* **EXERCISE DETAILS**
Pictures in the entries below are to be left out; otherwise, reproduce exactly the lines from the first through the line containing "Bet you can't find the floral".

+++ EXCERPTED DATA +++

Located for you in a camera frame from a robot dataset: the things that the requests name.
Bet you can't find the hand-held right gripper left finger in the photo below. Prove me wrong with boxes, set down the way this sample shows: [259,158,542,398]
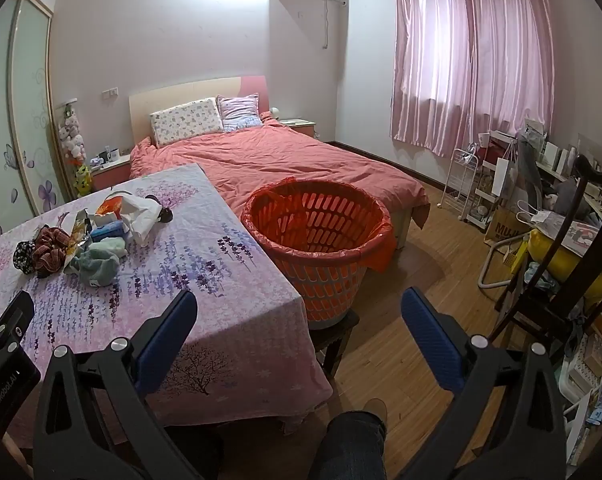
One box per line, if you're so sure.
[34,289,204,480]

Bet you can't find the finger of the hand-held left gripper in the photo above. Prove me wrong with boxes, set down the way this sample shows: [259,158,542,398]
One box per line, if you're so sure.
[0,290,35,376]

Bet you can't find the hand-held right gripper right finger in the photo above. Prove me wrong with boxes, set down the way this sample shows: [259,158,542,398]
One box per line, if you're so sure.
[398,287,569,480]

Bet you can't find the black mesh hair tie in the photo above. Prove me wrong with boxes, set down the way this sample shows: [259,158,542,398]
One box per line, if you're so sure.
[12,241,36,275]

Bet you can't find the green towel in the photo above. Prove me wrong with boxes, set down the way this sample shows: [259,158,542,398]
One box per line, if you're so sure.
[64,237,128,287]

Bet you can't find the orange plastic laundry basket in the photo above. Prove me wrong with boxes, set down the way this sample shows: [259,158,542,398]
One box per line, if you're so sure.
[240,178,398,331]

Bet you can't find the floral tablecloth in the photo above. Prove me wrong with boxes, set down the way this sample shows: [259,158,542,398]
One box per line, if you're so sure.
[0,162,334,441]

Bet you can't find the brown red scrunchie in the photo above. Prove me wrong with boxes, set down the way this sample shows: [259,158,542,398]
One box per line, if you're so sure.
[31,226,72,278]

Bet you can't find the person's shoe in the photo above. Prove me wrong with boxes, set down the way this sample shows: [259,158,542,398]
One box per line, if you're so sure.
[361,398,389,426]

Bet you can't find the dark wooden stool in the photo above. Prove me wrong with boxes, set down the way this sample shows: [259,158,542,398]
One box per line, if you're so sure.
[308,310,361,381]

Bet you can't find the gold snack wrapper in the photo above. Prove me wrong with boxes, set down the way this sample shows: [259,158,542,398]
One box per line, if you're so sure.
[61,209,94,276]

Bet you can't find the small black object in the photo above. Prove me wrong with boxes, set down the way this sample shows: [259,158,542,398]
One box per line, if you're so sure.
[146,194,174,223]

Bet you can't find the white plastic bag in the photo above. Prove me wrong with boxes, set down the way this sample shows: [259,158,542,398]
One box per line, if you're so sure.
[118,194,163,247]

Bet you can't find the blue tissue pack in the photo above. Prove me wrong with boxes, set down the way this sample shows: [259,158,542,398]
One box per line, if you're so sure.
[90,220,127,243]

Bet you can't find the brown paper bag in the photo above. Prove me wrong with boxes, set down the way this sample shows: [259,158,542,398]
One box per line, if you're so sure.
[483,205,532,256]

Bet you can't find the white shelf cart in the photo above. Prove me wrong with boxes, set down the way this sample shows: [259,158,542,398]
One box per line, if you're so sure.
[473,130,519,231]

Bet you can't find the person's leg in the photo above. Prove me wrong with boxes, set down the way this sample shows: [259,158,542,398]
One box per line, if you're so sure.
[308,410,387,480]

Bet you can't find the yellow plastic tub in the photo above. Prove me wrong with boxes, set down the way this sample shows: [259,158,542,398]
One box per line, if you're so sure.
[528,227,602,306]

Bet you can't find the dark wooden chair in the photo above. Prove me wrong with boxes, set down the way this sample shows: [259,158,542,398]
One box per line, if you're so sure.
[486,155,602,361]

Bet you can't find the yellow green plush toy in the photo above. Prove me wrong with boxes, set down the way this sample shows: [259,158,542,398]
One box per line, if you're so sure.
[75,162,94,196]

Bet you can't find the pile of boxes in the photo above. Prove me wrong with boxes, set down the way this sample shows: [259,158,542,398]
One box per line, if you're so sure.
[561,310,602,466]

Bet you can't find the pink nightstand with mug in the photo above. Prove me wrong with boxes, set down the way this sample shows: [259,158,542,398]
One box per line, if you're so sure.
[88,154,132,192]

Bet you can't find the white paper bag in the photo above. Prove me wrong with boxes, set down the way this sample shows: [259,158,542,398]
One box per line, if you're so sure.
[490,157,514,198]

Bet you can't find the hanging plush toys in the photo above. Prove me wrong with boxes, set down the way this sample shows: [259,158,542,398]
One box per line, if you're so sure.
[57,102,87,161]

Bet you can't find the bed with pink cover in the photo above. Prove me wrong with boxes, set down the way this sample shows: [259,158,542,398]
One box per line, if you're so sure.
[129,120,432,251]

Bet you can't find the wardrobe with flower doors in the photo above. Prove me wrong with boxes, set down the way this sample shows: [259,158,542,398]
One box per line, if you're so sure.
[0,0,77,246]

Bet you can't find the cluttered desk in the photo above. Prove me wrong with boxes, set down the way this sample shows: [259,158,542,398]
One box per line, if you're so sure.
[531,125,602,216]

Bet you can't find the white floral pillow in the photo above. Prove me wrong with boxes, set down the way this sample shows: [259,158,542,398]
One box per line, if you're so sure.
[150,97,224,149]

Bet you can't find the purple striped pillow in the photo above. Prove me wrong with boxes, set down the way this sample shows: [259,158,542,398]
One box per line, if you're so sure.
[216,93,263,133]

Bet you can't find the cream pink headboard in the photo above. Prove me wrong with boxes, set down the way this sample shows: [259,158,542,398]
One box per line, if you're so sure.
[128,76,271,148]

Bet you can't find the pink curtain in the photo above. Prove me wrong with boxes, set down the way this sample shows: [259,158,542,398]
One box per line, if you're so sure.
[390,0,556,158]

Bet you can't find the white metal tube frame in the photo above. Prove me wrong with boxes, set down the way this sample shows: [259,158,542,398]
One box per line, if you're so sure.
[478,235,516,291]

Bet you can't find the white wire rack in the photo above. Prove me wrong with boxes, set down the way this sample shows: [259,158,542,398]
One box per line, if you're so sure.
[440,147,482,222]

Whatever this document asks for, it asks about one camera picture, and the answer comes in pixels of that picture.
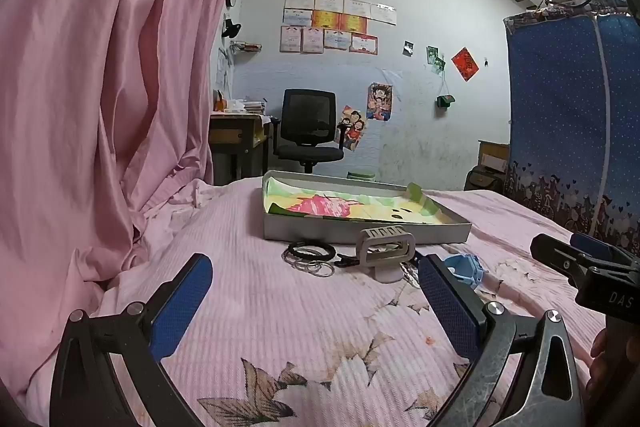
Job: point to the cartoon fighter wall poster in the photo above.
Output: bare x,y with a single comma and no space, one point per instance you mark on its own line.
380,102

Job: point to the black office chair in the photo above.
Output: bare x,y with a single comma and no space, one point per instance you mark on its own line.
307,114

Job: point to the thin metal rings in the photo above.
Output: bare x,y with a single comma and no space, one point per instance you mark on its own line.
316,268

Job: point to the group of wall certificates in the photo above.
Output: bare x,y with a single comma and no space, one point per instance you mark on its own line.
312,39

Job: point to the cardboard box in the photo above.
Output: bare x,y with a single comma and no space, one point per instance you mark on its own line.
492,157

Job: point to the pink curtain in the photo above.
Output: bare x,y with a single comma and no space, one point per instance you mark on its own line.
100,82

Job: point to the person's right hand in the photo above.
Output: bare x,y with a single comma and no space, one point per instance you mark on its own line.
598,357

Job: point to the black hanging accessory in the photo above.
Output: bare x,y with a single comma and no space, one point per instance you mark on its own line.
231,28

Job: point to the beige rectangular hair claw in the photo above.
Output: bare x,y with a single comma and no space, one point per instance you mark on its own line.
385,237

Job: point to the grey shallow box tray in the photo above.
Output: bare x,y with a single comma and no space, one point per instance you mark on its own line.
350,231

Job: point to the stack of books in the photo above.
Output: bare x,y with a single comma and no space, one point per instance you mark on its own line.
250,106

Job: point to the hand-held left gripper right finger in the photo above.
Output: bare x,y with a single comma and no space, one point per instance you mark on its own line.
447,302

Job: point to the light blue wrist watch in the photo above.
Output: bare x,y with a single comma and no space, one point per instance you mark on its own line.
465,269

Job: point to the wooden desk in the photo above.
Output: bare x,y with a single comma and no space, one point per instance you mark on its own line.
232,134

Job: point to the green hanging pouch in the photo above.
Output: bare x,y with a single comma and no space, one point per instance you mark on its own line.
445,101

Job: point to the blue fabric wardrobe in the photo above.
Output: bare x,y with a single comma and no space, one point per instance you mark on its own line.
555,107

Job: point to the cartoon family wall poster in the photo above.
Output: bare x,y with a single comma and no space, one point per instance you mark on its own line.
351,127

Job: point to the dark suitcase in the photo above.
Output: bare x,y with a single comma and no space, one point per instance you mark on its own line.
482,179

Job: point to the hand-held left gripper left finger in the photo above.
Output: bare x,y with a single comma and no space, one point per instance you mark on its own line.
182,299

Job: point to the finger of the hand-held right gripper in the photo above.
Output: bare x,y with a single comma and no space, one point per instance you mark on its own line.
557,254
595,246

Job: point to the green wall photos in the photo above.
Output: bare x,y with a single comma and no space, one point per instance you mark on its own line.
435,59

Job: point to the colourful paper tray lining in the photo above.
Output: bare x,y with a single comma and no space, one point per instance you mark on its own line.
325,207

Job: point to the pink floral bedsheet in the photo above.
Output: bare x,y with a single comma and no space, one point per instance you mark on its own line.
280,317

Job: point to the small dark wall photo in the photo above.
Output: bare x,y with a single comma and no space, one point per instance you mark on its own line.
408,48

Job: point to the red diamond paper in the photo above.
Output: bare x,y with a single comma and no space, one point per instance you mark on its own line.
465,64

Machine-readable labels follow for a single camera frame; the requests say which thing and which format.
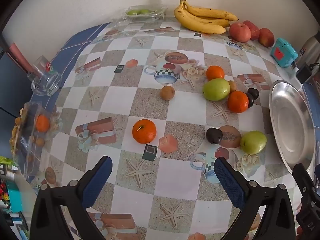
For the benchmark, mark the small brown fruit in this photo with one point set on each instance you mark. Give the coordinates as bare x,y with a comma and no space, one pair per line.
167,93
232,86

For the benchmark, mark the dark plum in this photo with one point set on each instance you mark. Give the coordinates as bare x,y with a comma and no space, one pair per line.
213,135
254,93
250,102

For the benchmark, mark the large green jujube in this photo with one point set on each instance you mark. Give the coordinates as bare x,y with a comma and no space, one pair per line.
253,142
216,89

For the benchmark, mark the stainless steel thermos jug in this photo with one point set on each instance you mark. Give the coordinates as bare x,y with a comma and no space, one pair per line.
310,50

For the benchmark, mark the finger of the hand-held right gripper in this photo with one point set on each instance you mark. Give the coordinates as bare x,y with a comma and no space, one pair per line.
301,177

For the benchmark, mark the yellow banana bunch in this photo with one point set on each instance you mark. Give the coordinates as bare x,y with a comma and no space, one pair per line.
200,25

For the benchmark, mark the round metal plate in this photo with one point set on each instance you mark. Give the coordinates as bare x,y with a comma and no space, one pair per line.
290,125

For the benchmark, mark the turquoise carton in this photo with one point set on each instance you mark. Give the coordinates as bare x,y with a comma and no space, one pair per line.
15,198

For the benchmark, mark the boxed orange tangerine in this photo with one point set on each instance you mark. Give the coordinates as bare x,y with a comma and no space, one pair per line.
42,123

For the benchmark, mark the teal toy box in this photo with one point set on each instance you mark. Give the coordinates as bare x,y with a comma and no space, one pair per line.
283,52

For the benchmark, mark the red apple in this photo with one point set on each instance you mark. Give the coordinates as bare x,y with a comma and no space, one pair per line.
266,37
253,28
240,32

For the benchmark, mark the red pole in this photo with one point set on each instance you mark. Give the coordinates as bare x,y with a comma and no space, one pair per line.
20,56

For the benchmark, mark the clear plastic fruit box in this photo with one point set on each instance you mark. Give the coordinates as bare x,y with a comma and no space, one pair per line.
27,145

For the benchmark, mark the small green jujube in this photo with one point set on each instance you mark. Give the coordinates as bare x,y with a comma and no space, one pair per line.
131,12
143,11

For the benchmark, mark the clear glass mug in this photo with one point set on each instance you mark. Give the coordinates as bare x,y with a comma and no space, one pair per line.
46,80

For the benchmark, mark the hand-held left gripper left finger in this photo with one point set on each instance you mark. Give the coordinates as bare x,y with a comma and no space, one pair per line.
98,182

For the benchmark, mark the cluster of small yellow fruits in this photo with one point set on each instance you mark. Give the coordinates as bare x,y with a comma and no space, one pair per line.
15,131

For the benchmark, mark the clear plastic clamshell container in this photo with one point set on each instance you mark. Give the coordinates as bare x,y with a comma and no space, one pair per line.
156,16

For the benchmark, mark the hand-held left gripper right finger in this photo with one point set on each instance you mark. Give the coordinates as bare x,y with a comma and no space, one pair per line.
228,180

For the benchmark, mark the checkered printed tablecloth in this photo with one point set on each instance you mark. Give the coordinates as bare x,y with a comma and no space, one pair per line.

+++

* **ANSWER SPACE**
Located for you in a camera frame from a robot dataset: the things that the requests name.
Bet you can't find the hand-held right gripper left finger in the photo below. Prove me wrong with boxes, set down the way this sample shows: [259,158,542,398]
One box per line, if you're so sure.
[34,289,204,480]

Bet you can't find the finger of the hand-held left gripper in the photo above. Prove me wrong with boxes, set down the way this sample shows: [259,158,542,398]
One box per line, if you're so sure.
[0,290,35,376]

Bet you can't find the hand-held right gripper right finger in the photo above. Prove me wrong with boxes, set down the way this sample shows: [259,158,542,398]
One box per line, if you're so sure.
[398,287,569,480]

Bet you can't find the black mesh hair tie in the photo above. Prove me wrong with boxes, set down the way this sample shows: [259,158,542,398]
One box per line, if you're so sure.
[12,241,36,275]

Bet you can't find the green towel in the photo above. Prove me wrong with boxes, set down the way this sample shows: [259,158,542,398]
One box per line, if you're so sure.
[64,237,128,287]

Bet you can't find the orange plastic laundry basket in the photo above. Prove me wrong with boxes, set down the way this sample shows: [259,158,542,398]
One box per line, if you're so sure.
[240,178,398,331]

Bet you can't find the floral tablecloth in the photo above. Prove me wrong with boxes, set down the way this sample shows: [259,158,542,398]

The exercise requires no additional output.